He had changed considerably during this listless year. He had grown taller, his hair was longer and fell unevenly over his coat collar, and his sparkling eyes were even more narrowed, as if to hide from the people around him how much he could see; there was also something indefinable about the deep corners of his large mouth that seemed provoking. He carried a cane and brandished it dreamily as he strolled through the lime-tree lane in the Hofgarten, where there were always pretty girls in gay colors “like bright tulips planted along the flowery paths.”
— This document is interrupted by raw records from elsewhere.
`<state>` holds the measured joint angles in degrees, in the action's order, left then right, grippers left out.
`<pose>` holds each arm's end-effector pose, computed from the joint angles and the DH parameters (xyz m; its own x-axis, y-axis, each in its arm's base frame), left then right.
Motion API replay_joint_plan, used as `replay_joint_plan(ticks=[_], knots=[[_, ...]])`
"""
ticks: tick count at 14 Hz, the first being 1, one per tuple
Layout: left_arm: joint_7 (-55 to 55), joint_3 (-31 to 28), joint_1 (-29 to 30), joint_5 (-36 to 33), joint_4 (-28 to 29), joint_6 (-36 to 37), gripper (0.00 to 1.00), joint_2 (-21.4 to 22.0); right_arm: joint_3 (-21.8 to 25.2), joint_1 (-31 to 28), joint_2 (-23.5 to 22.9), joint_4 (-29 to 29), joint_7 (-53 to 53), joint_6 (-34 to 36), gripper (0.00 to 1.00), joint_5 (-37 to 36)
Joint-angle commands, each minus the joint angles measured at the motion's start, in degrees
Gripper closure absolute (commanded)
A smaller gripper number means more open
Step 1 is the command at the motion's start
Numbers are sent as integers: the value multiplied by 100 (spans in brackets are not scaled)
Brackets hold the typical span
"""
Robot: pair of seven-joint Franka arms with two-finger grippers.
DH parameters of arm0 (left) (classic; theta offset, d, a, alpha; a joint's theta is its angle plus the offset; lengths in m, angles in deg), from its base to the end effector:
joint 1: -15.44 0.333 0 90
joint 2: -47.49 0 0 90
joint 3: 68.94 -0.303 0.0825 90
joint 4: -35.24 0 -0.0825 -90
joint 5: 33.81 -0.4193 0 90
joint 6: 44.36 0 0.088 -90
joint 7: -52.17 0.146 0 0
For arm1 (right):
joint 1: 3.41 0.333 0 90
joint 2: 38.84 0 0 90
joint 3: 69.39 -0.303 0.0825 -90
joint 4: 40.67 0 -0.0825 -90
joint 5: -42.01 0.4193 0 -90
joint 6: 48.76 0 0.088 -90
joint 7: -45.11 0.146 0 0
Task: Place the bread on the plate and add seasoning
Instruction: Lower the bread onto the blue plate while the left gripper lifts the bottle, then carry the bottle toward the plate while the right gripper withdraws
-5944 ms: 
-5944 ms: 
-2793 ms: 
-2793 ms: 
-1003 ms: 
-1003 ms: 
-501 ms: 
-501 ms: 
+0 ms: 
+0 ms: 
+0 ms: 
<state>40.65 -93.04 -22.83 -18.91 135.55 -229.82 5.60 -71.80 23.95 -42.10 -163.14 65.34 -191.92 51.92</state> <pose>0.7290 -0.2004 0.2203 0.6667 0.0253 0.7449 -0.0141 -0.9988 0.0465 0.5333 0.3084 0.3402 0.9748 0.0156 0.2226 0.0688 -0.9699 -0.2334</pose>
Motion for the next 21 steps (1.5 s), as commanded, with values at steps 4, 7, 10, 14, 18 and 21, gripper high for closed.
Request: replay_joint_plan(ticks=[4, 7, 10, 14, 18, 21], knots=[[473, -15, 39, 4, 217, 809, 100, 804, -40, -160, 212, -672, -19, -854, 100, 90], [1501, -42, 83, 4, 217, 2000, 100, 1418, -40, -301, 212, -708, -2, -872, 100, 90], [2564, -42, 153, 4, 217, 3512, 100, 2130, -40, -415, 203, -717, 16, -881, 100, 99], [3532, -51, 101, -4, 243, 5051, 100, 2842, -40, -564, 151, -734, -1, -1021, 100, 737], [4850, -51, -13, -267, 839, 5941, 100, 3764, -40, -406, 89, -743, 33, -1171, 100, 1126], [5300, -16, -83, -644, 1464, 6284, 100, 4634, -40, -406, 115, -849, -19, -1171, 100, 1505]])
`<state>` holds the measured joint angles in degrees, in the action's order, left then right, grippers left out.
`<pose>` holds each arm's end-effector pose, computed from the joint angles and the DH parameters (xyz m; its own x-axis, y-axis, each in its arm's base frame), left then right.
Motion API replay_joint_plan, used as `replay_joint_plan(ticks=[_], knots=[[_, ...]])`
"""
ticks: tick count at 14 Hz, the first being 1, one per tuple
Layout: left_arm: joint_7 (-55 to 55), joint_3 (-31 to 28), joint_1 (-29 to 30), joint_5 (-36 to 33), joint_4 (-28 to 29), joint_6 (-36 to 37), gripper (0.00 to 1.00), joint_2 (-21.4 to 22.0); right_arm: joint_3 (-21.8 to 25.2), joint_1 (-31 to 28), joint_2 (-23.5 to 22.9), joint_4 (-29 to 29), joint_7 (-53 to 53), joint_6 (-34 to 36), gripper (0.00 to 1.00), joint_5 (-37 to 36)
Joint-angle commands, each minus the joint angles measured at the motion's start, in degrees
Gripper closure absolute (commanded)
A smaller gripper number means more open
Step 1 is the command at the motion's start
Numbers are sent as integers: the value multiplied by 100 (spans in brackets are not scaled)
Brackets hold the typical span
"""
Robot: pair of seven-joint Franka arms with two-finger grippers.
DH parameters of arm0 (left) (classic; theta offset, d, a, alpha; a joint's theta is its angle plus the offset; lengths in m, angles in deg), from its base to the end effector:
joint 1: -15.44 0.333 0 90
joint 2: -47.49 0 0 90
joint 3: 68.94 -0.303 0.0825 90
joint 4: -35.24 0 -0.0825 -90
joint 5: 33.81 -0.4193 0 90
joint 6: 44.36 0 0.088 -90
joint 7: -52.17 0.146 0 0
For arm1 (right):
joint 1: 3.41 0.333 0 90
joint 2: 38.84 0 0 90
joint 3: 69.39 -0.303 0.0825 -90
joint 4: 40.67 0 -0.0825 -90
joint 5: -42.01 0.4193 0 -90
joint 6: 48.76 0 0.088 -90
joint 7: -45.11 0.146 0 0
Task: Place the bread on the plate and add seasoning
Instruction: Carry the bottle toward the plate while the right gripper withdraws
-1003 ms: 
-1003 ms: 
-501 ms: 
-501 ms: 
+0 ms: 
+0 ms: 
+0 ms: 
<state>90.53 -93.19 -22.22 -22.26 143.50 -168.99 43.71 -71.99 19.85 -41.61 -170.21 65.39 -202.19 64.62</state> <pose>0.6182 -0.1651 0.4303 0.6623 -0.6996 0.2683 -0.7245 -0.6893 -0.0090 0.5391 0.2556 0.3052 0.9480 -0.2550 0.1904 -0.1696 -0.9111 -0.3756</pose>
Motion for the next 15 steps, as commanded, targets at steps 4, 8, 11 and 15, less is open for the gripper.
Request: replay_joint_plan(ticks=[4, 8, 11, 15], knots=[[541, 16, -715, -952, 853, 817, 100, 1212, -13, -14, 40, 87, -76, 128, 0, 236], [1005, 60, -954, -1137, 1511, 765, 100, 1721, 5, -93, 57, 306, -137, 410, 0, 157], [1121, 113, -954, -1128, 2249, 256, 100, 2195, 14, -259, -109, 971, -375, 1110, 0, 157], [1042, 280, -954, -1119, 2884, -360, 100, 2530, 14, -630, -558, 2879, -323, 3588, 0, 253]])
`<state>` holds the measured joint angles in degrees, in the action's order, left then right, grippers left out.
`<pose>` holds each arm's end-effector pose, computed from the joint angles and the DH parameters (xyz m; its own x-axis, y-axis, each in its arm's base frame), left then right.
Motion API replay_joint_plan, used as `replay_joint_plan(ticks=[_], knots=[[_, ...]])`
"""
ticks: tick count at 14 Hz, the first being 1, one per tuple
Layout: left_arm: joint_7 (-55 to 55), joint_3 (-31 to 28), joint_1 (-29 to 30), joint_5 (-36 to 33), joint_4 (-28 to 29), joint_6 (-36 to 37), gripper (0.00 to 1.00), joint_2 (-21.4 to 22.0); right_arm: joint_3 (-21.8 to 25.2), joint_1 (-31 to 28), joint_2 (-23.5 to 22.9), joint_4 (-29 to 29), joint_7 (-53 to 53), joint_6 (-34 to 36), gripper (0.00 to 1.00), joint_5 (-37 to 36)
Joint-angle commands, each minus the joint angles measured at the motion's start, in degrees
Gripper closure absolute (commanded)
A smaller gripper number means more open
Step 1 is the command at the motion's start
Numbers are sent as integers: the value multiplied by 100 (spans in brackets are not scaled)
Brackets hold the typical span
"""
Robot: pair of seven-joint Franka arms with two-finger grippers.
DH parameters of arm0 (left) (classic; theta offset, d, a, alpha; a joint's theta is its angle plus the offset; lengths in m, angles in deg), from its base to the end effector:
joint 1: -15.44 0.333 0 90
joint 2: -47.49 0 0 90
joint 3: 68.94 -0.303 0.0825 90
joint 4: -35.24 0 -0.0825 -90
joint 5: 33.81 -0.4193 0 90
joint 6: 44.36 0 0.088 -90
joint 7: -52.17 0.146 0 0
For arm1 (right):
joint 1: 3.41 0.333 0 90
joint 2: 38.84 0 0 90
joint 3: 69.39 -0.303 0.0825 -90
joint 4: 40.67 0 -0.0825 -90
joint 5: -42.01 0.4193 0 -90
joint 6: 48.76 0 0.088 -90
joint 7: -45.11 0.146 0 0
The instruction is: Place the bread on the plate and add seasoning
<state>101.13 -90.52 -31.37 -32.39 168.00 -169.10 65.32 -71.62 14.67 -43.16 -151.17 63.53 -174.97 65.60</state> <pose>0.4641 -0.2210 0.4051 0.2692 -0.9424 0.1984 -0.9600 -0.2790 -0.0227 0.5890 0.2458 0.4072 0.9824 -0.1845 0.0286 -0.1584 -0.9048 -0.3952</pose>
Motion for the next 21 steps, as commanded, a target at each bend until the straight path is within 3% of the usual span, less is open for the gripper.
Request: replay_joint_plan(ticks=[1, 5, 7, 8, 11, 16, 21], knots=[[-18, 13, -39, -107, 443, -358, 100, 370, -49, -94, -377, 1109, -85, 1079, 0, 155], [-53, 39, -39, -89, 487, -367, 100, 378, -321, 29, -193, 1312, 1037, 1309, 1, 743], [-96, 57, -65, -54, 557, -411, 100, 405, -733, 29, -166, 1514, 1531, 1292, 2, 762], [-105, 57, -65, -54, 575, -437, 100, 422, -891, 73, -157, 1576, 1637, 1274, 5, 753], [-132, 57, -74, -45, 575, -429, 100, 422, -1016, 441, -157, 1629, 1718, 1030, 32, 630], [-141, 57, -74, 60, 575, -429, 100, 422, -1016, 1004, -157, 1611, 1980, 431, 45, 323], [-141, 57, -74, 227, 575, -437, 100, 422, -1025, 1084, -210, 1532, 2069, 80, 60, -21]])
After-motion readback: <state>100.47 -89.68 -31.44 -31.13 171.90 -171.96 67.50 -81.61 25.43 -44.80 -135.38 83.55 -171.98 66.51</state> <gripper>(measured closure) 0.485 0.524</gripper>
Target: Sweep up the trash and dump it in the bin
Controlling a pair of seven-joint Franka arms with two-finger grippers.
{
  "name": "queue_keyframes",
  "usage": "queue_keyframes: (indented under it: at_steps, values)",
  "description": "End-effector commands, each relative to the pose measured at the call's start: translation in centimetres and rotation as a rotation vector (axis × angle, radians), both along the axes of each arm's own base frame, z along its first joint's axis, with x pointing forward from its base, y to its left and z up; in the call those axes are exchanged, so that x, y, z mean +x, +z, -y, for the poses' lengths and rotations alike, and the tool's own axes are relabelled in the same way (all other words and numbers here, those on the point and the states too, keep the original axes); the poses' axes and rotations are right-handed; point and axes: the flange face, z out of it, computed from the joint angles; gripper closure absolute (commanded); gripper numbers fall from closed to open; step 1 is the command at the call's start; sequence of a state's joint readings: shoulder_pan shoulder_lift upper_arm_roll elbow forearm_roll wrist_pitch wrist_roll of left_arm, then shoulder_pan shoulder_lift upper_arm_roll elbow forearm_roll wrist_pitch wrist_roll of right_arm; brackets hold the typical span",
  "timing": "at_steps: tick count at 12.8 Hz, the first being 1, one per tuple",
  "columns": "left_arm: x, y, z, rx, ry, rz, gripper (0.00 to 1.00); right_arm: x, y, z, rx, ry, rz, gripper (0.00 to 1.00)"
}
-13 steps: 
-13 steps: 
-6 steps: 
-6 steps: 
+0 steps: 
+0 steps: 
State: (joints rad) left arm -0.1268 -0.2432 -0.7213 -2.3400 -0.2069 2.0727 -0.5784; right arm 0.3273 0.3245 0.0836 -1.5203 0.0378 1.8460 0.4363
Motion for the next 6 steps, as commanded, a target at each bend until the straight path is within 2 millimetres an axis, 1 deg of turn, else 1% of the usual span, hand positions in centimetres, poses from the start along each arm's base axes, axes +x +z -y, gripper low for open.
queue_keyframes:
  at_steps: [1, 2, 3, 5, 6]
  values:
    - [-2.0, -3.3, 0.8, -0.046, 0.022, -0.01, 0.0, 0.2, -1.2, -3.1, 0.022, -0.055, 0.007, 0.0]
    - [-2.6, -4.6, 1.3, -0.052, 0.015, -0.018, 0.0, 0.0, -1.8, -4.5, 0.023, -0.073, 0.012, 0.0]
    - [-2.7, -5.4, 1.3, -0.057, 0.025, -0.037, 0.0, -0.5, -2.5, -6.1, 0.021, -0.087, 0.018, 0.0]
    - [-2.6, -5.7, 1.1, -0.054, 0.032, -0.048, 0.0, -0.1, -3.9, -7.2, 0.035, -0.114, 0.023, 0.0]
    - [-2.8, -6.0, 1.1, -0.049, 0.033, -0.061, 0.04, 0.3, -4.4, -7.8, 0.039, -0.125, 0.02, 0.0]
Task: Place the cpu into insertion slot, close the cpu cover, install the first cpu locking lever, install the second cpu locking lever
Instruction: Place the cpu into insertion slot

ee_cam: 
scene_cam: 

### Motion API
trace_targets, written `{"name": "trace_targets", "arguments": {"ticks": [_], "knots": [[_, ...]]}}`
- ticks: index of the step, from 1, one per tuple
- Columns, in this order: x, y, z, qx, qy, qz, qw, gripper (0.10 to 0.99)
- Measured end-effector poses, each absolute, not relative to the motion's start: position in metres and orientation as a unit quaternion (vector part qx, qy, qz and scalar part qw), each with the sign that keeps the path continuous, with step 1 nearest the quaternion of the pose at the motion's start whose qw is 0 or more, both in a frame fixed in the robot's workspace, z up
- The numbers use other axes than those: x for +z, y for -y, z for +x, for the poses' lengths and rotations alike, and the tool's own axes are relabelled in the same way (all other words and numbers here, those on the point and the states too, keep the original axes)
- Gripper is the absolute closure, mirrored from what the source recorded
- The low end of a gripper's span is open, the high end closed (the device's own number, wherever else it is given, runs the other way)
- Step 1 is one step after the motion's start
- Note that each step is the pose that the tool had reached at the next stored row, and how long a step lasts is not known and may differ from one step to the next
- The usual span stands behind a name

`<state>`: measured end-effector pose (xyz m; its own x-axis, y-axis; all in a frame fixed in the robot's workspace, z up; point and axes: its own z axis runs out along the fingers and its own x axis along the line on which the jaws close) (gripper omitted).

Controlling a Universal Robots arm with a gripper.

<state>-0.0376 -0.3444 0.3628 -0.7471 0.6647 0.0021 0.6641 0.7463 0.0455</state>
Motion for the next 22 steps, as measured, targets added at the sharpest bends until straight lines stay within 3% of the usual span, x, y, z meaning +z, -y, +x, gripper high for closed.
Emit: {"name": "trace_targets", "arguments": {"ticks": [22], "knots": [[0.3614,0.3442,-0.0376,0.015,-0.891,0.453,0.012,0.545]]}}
The year seemed interminably long. Without school attendance, without any definite hours allotted to study or work, without any occupation, he was fancy free. He read whatever books suited his taste and gave expression to whatever ideas flitted through his brains. And after the ecstasy of composition would come despair, the despair that must come to the artist striving after perfection of expression, when he would regard his songs and dream-pictures as mere drivel. What would become of him! True, Christian was ever ready with his solace—the greatness of many had remained unrecognized for a time, he reminded Albert—but that did not console the young poet. Ah, he was a worthless fellow—what would become of him!

Then he would shut himself up in his room, without wishing to see any one. He would be weighed down by his grief, the grief of his conflicting emotions and thoughts. He would reveal himself to himself and hate himself. He had already passed his eighteenth year and nothing had happened. What would become of him?

But what was there for him to do? His father’s business was worthless; he did not care for his grandfather’s profession, though he had entertained it for a while since Schiller, too, had been a physician; and jurisprudence—well, he had no taste for that. Besides, a university career meant a great expenditure of money and he knew it was beyond his parents’ means.

At last the father wrote to his brother, Leopold, and asked for his advice. Leopold told him to send the young man to Hamburg. He would find a place for him.

II.

Albert arrived in Hamburg on a warm day late in June. He was dusty, hungry, tired. Travel by chaise to Hamburg was very fatiguing. And to add to his discomfiture when he reached his uncle’s town he found the shutters closed and the doors boarded, the family having departed for their summer home. Why had not his uncle given him specific instructions how to get to him? He was vexed and stormed at the coachman. A neighbor finally furnished his uncle’s business address. Everybody knew the location of Leopold Zorn’s bank.

Albert’s irritation increased at finding Uncle Leopold away.

“Was I not expected?” he demanded.

The pompous man, whom he addressed, smiled—haughtily, Albert thought—and turned away from him as if he were a tailor’s apprentice delivering a garment.